Dentro de esta dinámica, hay un sector de la academia de la Historia que ha optado por apoyar al Gobierno de la Cuarta Transformación. No se trata solo de un apoyo moral: su función es la de actuar como cabeza de playa del obradorismo en el mundo de la intelectualidad; debaten de tú a tú con los críticos de la 4T con la tarea de vencer también en la batalla de las ideas y mantener así el discurso histórico legitimador. En honor a la verdad, hay que decir que no en todos los casos es un apoyo ciego tipo Attolini; en ciertas coyunturas sí polemizan con la postura oficial y expresan su desacuerdo, pero al final siguen siendo un apoyo. Son historiadores adscritos a la izquierda, que ven en AMLO a la mejor alternativa política de las masas trabajadoras mexicanas. Para ellos, Obrador no es lo deseable, pero es lo posible. De esta corriente es Pedro Salmerón Sanginés, historiador de la UNAM y ahora ex director del Instituto Nacional de Estudios Históricos de las Revoluciones de México, así como su relevo, Felipe ávila, que ocupará el lugar que tuvo que abandonar Salmerón como director del INEHRM.

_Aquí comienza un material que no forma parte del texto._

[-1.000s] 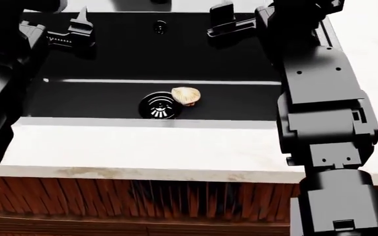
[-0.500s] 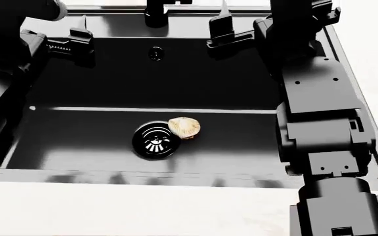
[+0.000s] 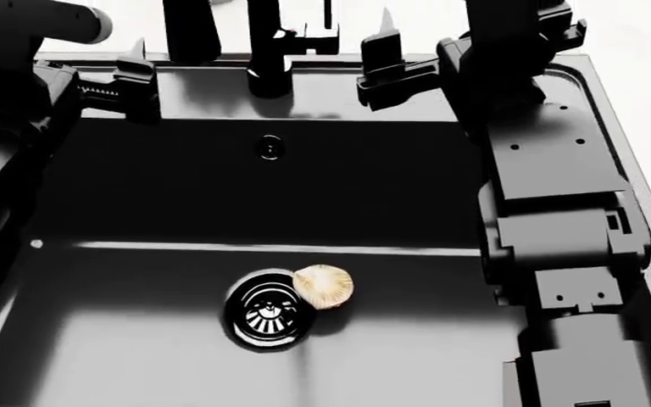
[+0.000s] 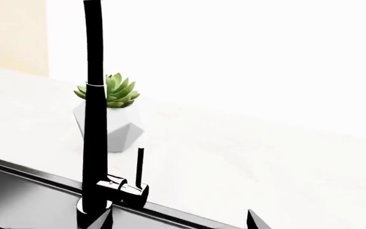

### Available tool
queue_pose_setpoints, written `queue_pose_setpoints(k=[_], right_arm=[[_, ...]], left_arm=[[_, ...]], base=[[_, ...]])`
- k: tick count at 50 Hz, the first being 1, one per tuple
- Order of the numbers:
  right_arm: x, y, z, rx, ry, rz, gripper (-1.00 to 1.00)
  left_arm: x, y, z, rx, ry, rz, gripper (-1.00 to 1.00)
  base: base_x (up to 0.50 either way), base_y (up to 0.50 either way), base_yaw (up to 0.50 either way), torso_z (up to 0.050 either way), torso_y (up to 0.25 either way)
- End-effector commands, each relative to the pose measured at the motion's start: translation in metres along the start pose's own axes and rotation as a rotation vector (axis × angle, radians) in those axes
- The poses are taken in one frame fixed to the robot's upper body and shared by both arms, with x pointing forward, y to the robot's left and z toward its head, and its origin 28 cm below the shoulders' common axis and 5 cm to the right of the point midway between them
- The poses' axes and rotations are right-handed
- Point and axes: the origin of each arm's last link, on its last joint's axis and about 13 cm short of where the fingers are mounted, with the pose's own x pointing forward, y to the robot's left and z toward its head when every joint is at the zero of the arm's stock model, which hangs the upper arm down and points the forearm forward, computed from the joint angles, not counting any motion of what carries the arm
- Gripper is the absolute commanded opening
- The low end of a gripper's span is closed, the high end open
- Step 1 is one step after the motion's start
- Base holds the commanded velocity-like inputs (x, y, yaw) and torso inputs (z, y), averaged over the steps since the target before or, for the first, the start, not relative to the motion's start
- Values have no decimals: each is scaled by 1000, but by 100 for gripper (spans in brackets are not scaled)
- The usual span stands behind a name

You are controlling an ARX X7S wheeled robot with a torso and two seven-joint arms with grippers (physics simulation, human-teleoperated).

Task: Turn on the sink faucet.

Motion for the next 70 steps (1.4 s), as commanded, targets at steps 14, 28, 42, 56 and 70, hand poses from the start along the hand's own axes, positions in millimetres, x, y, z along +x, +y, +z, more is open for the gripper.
queue_pose_setpoints(k=[14, 28, 42, 56, 70], right_arm=[[-2, 3, -7, 10, 19, 1, 100], [-8, 5, -12, 30, 25, 13, 100], [12, 5, -10, 70, 102, 24, 100], [16, 20, -7, 81, 173, 31, 100], [17, 20, -3, 118, 156, -15, 100]], left_arm=[[1, 4, -9, -2, 24, 19, 100], [2, 0, -9, 0, 25, 5, 100], [4, -2, -12, 3, 32, -6, 100], [1, -1, -13, -6, 28, -6, 100], [0, 4, -16, -32, -20, -17, 100]], base=[[301, 221, 0, 0, 1], [133, 111, 0, 0, 0], [0, 0, 0, 0, 0], [0, 0, 0, 0, 0], [0, 0, 0, 0, 0]])
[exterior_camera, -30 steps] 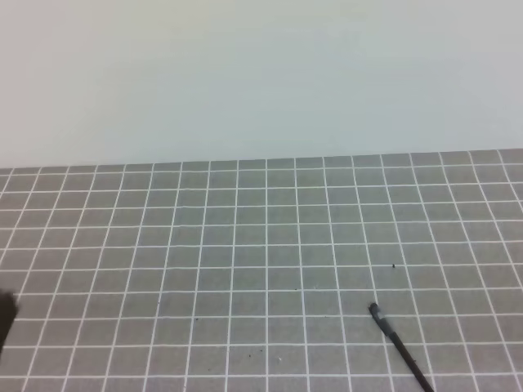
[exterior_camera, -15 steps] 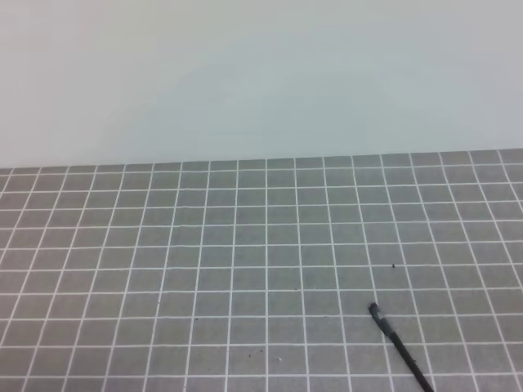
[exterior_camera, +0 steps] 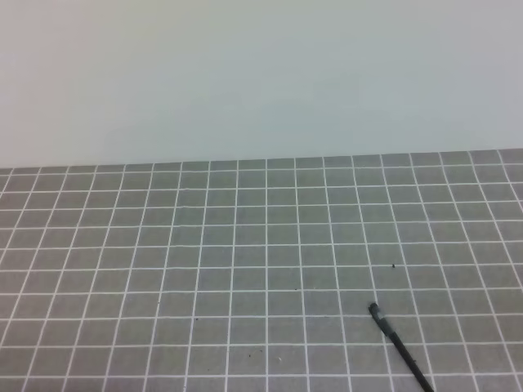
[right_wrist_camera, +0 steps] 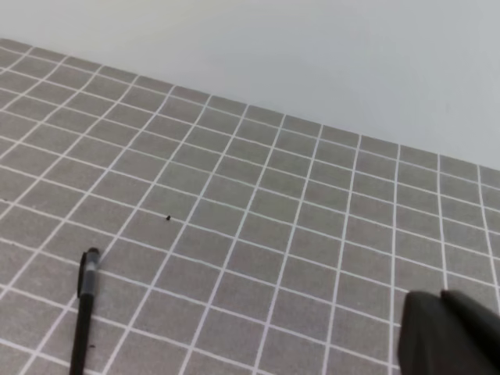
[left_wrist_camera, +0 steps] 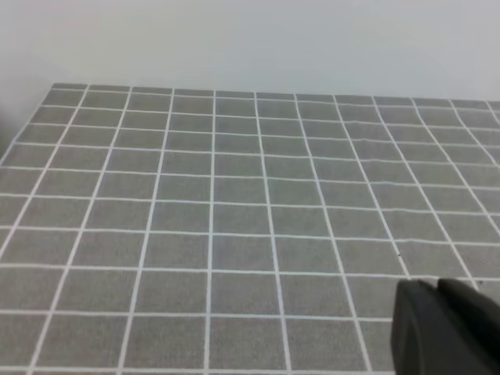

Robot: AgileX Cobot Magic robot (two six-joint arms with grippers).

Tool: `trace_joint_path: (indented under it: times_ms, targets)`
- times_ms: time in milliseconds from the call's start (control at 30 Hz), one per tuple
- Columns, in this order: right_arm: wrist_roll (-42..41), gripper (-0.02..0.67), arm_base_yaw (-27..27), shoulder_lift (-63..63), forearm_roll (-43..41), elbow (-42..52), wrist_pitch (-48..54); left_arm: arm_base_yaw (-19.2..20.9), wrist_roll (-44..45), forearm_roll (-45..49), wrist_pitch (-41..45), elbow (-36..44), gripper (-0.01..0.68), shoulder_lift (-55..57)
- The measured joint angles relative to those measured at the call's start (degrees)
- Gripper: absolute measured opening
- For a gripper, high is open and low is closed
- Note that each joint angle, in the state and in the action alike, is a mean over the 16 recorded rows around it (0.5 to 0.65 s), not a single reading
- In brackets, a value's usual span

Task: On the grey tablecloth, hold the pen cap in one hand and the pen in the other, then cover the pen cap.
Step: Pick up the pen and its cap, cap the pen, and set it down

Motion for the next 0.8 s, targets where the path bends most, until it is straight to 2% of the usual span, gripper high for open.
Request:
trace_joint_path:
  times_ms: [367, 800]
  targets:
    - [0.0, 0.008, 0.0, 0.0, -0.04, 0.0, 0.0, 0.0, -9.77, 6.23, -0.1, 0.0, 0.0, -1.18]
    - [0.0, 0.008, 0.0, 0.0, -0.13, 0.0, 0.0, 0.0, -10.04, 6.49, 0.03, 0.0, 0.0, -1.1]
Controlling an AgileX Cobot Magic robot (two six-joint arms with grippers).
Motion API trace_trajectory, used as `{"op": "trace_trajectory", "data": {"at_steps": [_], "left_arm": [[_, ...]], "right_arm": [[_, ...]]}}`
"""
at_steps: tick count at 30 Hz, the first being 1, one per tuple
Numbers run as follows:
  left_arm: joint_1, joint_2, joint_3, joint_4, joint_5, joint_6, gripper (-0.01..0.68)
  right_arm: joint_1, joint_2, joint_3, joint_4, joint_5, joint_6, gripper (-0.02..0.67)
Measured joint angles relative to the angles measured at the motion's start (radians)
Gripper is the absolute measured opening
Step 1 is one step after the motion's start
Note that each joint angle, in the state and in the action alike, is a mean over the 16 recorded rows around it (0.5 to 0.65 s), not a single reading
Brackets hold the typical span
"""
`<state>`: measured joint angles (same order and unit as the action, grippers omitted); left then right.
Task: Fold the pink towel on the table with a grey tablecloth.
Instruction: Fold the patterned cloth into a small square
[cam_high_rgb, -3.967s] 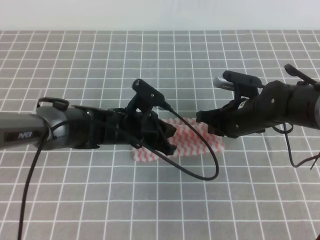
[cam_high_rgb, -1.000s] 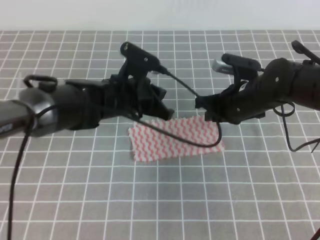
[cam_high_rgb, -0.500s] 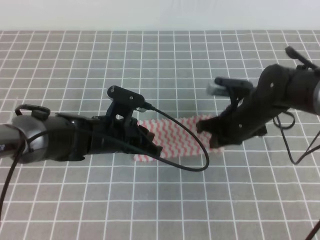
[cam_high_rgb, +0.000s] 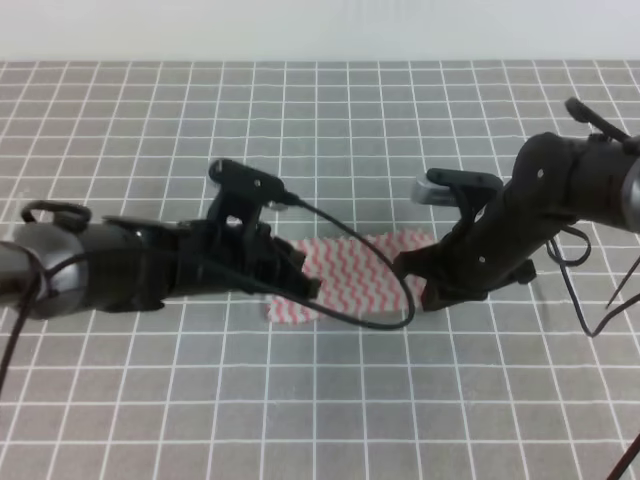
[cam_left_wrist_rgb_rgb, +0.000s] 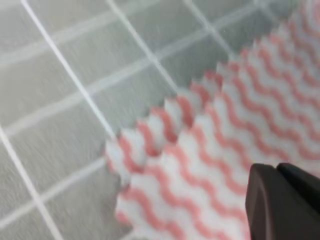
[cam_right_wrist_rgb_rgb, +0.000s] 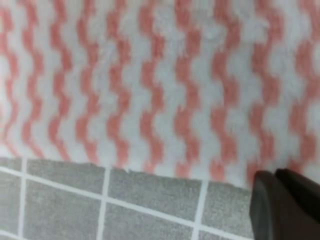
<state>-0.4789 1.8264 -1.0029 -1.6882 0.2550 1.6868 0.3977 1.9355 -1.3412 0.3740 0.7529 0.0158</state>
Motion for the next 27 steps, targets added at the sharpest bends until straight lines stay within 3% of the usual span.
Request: {"op": "trace_trajectory", "data": {"at_steps": [12,19,27], "left_arm": [[0.007,0.011,0.005,0.185,0.119,-0.215,-0.001],[0.009,0.039,0.010,0.268,0.085,-0.278,-0.001],[0.009,0.049,0.009,0.292,0.017,-0.281,-0.001]], "right_arm": [[0.000,-0.013,-0.032,0.123,-0.012,-0.090,-0.015],[-0.001,0.021,-0.034,0.213,-0.038,-0.164,-0.015],[-0.005,0.054,-0.034,0.211,-0.059,-0.184,-0.015]]}}
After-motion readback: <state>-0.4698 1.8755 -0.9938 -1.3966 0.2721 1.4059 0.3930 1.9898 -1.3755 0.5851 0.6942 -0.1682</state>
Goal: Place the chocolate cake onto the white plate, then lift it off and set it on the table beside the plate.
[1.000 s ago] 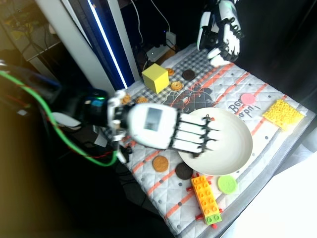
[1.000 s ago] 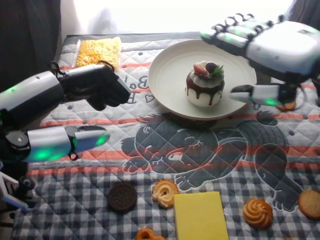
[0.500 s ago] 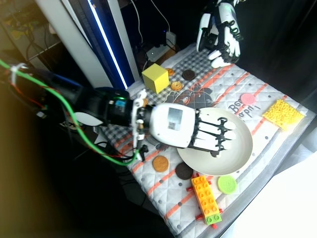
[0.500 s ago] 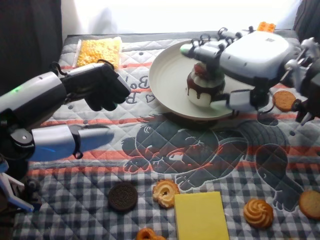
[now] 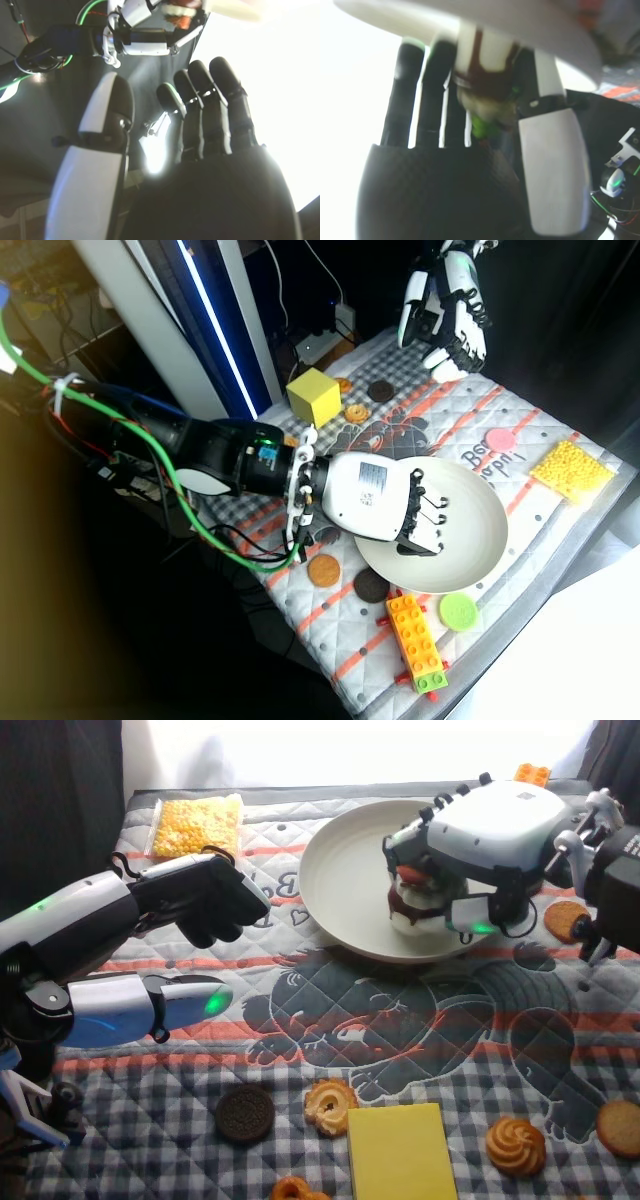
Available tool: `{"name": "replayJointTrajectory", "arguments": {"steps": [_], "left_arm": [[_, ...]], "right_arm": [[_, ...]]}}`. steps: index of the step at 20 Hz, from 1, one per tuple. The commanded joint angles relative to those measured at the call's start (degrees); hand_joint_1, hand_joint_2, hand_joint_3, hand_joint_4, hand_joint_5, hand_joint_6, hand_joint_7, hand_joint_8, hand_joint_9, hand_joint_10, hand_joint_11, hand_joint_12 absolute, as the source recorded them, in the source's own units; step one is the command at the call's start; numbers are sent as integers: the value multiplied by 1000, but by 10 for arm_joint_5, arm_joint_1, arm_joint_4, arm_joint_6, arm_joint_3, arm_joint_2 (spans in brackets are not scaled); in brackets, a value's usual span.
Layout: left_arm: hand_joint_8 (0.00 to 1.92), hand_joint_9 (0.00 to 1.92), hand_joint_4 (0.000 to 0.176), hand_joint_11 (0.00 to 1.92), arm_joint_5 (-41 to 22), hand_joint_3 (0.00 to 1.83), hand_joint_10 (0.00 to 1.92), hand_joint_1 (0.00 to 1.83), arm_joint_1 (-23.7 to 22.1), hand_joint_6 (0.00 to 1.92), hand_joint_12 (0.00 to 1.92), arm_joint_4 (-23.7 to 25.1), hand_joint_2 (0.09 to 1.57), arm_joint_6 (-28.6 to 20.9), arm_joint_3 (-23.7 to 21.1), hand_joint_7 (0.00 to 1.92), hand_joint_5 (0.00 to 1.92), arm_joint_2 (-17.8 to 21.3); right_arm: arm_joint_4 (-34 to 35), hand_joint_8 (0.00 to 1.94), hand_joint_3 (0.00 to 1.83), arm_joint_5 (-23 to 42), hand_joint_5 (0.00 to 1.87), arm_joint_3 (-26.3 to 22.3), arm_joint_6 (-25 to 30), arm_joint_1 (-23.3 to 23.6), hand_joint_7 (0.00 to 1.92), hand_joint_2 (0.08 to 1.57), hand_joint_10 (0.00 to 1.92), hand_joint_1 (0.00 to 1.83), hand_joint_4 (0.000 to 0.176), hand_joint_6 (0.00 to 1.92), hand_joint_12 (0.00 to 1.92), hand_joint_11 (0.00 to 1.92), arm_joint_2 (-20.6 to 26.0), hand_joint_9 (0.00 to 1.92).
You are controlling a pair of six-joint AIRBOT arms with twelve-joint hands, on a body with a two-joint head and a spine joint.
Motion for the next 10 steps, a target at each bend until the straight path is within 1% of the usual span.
{"name": "replayJointTrajectory", "arguments": {"steps": [1, 2, 3, 4, 5, 6, 7, 8, 9, 10], "left_arm": [[994, 146, 24, 0, -77, 1, 1234, 997, -1, 1149, 1676, -11, 1267, -6, 1, 179, 119, 2], [984, 146, 27, 0, -79, 0, 1236, 1001, -1, 1166, 1659, -13, 1264, -6, 1, 186, 123, 2], [974, 126, 23, 0, -81, 0, 1208, 997, 1, 1183, 1614, -15, 1261, -7, 0, 185, 119, 2], [997, 107, 30, 0, -82, 0, 1212, 988, 1, 1205, 1589, -15, 1259, -7, -1, 180, 113, 2], [1144, 120, 30, 0, -83, 0, 1396, 979, 2, 1243, 1767, -17, 1258, -7, -2, 155, 98, 2], [1225, 102, 29, 0, -84, 1, 1477, 981, 4, 1276, 1843, -19, 1262, -7, -2, 125, 77, 2], [1246, 110, 27, 0, -85, 1, 1523, 990, 6, 1289, 1901, -22, 1266, -7, -3, 115, 70, 3], [1272, 117, 29, 0, -91, 1, 1572, 983, 12, 1311, 1917, -28, 1269, -7, -5, 115, 66, 6], [1311, 94, 42, 0, -97, 5, 1604, 942, 17, 1345, 1920, -33, 1288, -7, -6, 92, 36, 8], [1265, 62, 49, 0, -103, 6, 1583, 875, 22, 1331, 1921, -39, 1305, -7, -8, 68, 18, 11]], "right_arm": [[-8, 1644, 0, 85, 782, -10, 0, 14, 554, 1287, 1658, 1148, 0, 1298, 1918, 229, 12, 287], [-9, 1674, 2, 93, 745, -16, 0, 15, 498, 1314, 1673, 1130, 0, 1398, 1920, 55, 17, 172], [-10, 1743, 0, 116, 735, -33, 1, 15, 563, 1305, 1831, 1145, 0, 1295, 1921, 244, 27, 280], [-20, 1689, 0, 139, 743, -49, 11, 15, 586, 1296, 1754, 1140, 0, 1310, 1921, 223, 42, 310], [-42, 1701, 0, 160, 721, -61, 45, 10, 634, 1291, 1778, 1154, 0, 1273, 1921, 449, 61, 469], [-47, 1644, 0, 172, 728, -74, 55, 5, 628, 1289, 1674, 1135, 0, 1319, 1921, 437, 75, 490], [-54, 1603, 0, 191, 744, -93, 55, -3, 625, 1284, 1594, 1129, 0, 1329, 1921, 350, 95, 458], [-64, 1760, 3, 212, 697, -120, 55, -19, 647, 1296, 1856, 1164, 0, 1217, 1921, 705, 124, 668], [-71, 1905, 0, 222, 762, -135, 55, -30, 715, 1241, 1908, 1119, 0, 1282, 1921, 920, 142, 848], [-77, 1721, 4, 230, 771, -152, 55, -44, 684, 1255, 1875, 1167, 0, 1194, 1921, 714, 161, 609]]}}
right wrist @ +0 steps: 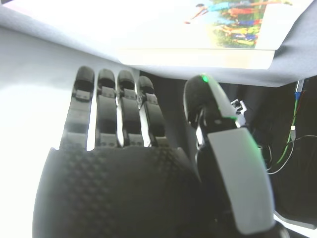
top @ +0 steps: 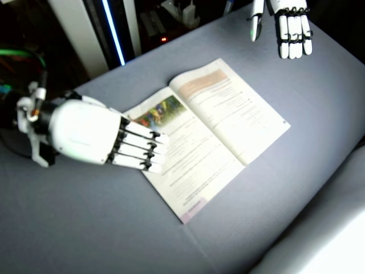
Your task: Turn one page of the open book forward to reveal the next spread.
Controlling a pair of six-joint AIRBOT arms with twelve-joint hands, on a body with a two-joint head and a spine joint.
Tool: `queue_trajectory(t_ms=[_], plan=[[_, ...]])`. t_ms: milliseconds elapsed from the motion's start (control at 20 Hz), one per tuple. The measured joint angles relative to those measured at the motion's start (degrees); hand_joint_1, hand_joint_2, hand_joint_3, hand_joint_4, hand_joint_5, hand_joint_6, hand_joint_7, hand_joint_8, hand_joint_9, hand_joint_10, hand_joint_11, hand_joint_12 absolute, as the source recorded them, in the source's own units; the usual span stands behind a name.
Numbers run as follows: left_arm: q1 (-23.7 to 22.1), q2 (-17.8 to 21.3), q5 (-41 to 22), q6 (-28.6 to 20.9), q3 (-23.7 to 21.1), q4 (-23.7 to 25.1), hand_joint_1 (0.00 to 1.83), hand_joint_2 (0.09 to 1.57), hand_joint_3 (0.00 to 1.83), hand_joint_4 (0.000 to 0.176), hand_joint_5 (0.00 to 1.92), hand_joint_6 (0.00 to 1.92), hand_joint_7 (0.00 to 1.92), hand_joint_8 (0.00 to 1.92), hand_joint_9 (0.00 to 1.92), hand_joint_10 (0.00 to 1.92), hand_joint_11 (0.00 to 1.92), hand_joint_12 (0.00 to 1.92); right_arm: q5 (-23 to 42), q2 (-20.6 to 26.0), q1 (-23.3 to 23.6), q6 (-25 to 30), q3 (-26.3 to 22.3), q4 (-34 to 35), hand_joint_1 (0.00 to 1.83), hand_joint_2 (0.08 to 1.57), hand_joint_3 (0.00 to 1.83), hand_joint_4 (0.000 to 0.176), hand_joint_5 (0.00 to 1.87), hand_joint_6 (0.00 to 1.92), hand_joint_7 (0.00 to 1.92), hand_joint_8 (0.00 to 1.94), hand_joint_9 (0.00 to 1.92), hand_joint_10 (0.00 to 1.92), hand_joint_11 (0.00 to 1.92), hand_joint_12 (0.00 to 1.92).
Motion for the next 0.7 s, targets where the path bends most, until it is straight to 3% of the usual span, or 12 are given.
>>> queue_trajectory(t_ms=[200, 250, 300, 450, 700], plan=[[0.00, -0.17, 0.07, -0.15, 0.04, 0.02, 0.58, 1.26, 0.00, 0.000, 0.24, 0.00, 0.16, 0.01, 0.14, 0.01, 0.00, 0.21, -0.63, -0.04, 0.00, 0.00, 0.15, -0.96, 0.22, 1.42, 0.00, 0.000, 0.25, 0.00, 0.24, 0.00, 0.15, 0.00, 0.03, 0.30], [0.00, -0.17, 0.09, -0.15, 0.07, 0.04, 0.58, 1.26, 0.00, 0.000, 0.24, 0.00, 0.16, 0.01, 0.14, 0.01, 0.00, 0.21, -1.25, -0.04, 0.00, 0.00, 0.15, -1.53, 0.18, 1.43, 0.00, 0.000, 0.22, 0.00, 0.20, 0.00, 0.12, 0.00, 0.00, 0.38], [0.00, -0.24, 0.11, -0.20, 0.28, 0.17, 0.56, 1.26, 0.00, 0.000, 0.24, 0.00, 0.16, 0.01, 0.14, 0.01, 0.00, 0.21, -2.45, -0.07, 0.00, 0.11, 0.35, -2.86, 0.07, 1.44, 0.00, 0.000, 0.17, 0.00, 0.15, 0.00, 0.07, 0.00, 0.00, 0.33], [0.00, -0.24, 0.28, -0.39, 0.42, 0.07, 0.52, 1.27, 0.00, 0.000, 0.22, 0.00, 0.15, 0.00, 0.13, 0.00, 0.00, 0.20, -5.07, -0.07, 0.00, 1.60, 0.50, -5.70, 0.14, 1.43, 0.00, 0.000, 0.20, 0.00, 0.18, 0.00, 0.12, 0.00, 0.01, 0.44], [0.00, -0.70, 0.28, -0.94, 0.42, 0.42, 0.50, 1.28, 0.00, 0.000, 0.22, 0.00, 0.14, 0.00, 0.12, 0.00, 0.00, 0.19, -8.22, -0.28, 0.00, 2.08, 0.66, -7.78, 0.00, 1.43, 0.00, 0.000, 0.21, 0.00, 0.18, 0.00, 0.12, 0.00, 0.03, 0.16]])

Pero la corriente de historiadores obradoristas, si realmente son de izquierda –como se enuncian- debiera reflexionar acerca del rol que desempeñan en el actual panorama político nacional. Ningún gobierno que satanice la organización popular, como lo hace el de AMLO, puede ser un gobierno de izquierda, a pesar del discurso histórico y simbólico que ha construido para diferenciarse de la clase política tradicional. Hoy más que en el pasado, ante un Presidente que construye conscientemente un discurso histórico que enmascara la naturaleza de su gobierno, los historiadores pueden jugar un papel fundamental: deconstruir, dinamitar, el discurso histórico que se impone desde el poder. Porque ni la 4T es la Cuarta Transformación, ni AMLO es el estadista revolucionario que mejorará la vida de las masas trabajadoras. Esta no es una afirmación aventurera, pues al final, las respuestas del presente están siempre en el pasado. Recordar a Lenin en su ¿Qué hacer? de 1902: "Los demagogos son los peores enemigos de la clase obrera". No echemos en saco roto las conclusiones que sacara uno de los genios más grandes que ha parido la humanidad.